ACTIVITY —
Write the data out again, matching every line exactly.

* * * * * * *

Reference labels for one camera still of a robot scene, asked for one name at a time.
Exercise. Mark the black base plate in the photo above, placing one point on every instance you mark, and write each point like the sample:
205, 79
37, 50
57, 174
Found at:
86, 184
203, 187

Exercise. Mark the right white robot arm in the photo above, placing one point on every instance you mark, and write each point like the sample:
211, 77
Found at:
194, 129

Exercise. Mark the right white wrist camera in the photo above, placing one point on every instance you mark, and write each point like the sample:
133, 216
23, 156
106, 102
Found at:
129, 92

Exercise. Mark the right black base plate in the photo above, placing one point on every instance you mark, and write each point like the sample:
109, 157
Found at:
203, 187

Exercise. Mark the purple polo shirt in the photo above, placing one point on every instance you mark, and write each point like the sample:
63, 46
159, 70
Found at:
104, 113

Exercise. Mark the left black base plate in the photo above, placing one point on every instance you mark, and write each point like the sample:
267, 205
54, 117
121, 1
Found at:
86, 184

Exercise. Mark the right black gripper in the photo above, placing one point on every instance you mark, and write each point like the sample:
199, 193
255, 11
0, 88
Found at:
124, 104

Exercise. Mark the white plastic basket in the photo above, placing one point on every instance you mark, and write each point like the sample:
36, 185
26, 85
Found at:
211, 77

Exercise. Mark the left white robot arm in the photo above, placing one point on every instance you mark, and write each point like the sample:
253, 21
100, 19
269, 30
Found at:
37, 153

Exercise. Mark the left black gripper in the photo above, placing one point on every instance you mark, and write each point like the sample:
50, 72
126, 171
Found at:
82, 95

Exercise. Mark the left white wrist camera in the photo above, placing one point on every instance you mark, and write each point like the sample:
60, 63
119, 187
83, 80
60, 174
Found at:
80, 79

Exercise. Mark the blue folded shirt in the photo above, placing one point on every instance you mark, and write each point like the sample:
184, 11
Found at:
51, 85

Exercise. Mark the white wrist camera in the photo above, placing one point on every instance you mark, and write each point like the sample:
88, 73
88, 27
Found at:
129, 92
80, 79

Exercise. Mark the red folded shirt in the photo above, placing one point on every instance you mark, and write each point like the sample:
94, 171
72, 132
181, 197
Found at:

* * * * * * *

ANSWER FOR THE TASK —
Reference labels for one camera still of a robot scene, asked for one name at a time.
Exercise. Mark the black base plate in the photo above, placing one point on every instance you mark, and write each point like the sample:
205, 79
37, 50
57, 174
Found at:
86, 184
203, 187

Exercise. Mark the right white robot arm in the photo above, placing one point on every instance you mark, and write each point like the sample:
211, 77
Found at:
194, 129

Exercise. Mark the right white wrist camera in the photo above, placing one point on every instance you mark, and write each point like the sample:
133, 216
23, 156
106, 102
Found at:
129, 92

Exercise. Mark the right black base plate in the photo above, placing one point on every instance you mark, and write each point like the sample:
109, 157
Found at:
203, 187

Exercise. Mark the purple polo shirt in the photo above, placing one point on every instance you mark, and write each point like the sample:
63, 46
159, 70
Found at:
104, 113

Exercise. Mark the left black base plate in the photo above, placing one point on every instance you mark, and write each point like the sample:
267, 205
54, 117
121, 1
Found at:
86, 184

Exercise. Mark the right black gripper in the photo above, placing one point on every instance you mark, and write each point like the sample:
199, 193
255, 11
0, 88
Found at:
124, 104

Exercise. Mark the white plastic basket in the photo above, placing one point on every instance you mark, and write each point like the sample:
36, 185
26, 85
Found at:
211, 77

Exercise. Mark the left white robot arm in the photo above, placing one point on every instance you mark, and write each point like the sample:
253, 21
100, 19
269, 30
Found at:
37, 153

Exercise. Mark the left black gripper in the photo above, placing one point on every instance you mark, and write each point like the sample:
50, 72
126, 171
Found at:
82, 95

Exercise. Mark the left white wrist camera in the photo above, placing one point on every instance you mark, and write each point like the sample:
60, 63
119, 187
83, 80
60, 174
Found at:
80, 79

Exercise. Mark the blue folded shirt in the photo above, placing one point on every instance you mark, and write each point like the sample:
184, 11
Found at:
51, 85

Exercise. Mark the white wrist camera in the photo above, placing one point on every instance you mark, and write each point like the sample:
88, 73
88, 27
Found at:
129, 92
80, 79

Exercise. Mark the red folded shirt in the photo above, placing one point on every instance you mark, and write each point like the sample:
94, 171
72, 132
181, 197
Found at:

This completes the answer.